Occupying the stage for almost the entirety of two acts there are times when the play seems to be a duologue, but the interventions of other characters critically add to the drama, provide context and change the pace. Mason forcefully displays the controlling, interfering influence of two fathers, while Crane provides some humorous and observant interjections, indicating that all is not lost in her condition. Anjana Vasan, meanwhile, amongst other roles, proves to be an alluring temptress. Adding a sensitive and lighter moment of hope in the final scene, Seb Carrington in his West End debut provides a refreshing injection of new blood into this enclosed community.
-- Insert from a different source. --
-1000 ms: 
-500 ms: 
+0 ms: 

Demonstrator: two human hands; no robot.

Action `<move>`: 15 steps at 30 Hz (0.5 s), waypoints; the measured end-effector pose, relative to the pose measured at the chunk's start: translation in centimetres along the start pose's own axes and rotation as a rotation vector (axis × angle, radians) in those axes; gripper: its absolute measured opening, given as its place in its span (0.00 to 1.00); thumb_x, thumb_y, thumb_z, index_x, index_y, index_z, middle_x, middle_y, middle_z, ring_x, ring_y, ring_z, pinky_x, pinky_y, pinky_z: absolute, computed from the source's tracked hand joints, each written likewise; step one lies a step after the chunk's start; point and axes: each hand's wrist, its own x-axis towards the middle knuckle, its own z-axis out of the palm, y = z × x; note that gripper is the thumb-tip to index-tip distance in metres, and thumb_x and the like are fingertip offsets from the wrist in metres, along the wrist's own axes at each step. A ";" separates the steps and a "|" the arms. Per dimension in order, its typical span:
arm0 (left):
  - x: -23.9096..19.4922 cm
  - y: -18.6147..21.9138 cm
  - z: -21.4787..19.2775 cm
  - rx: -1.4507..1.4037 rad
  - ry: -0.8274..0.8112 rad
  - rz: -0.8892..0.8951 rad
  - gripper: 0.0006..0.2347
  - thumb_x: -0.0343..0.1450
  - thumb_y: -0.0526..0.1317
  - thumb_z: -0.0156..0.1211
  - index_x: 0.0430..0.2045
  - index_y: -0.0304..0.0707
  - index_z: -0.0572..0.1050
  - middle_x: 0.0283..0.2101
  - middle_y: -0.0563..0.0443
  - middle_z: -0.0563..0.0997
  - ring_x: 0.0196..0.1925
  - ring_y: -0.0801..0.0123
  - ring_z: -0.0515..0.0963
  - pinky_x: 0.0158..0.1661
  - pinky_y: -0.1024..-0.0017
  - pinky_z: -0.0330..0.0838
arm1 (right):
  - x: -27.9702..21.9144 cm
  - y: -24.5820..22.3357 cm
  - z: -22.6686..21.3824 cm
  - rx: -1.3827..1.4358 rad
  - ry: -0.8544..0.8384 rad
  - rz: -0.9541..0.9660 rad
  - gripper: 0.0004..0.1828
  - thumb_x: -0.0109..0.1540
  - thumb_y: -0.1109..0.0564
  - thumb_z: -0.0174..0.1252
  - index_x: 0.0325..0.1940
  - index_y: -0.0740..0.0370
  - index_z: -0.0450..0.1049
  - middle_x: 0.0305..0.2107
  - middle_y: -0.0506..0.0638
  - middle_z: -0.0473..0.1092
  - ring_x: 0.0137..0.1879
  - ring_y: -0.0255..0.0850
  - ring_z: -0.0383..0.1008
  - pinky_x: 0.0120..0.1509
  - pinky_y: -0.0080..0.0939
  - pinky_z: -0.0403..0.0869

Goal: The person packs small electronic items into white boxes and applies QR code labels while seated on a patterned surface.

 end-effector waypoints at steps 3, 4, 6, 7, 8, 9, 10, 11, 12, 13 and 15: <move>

Writing to Margo Jones, the first director of Summer and Smoke, Williams observed that the play ‘deals with intangibles which need plastic expression far more than verbal’. He supplied plenty of the latter and but also gave some ‘essential points’ for the set. Look in vain for any of those. The staging team with design by Tom Scutt, lighting by Lee Curran, sound by Carolyn Downing and composition by Angus MacRae have surely been far more influenced by Williams’ other observations that he wanted a ‘harmonious whole like one complete picture’, concluding that ‘an imaginative designer may solve these plastic problems in a variety of ways and should not feel bound by any of my specific suggestions’. This staging has been stripped back to wooden chairs and bare brick walls. An intriguing semicircle of seven pianos provide sounds that heighten the tensions and discords of this drama as well as separating scenes. Lighting reflects the changing moods and movements create the sense of space and location.
Frecknall has created a surprising, captivating, fulfilling and original interpretation of Summer and Smoke that is perhaps everything that Williams might have hoped for.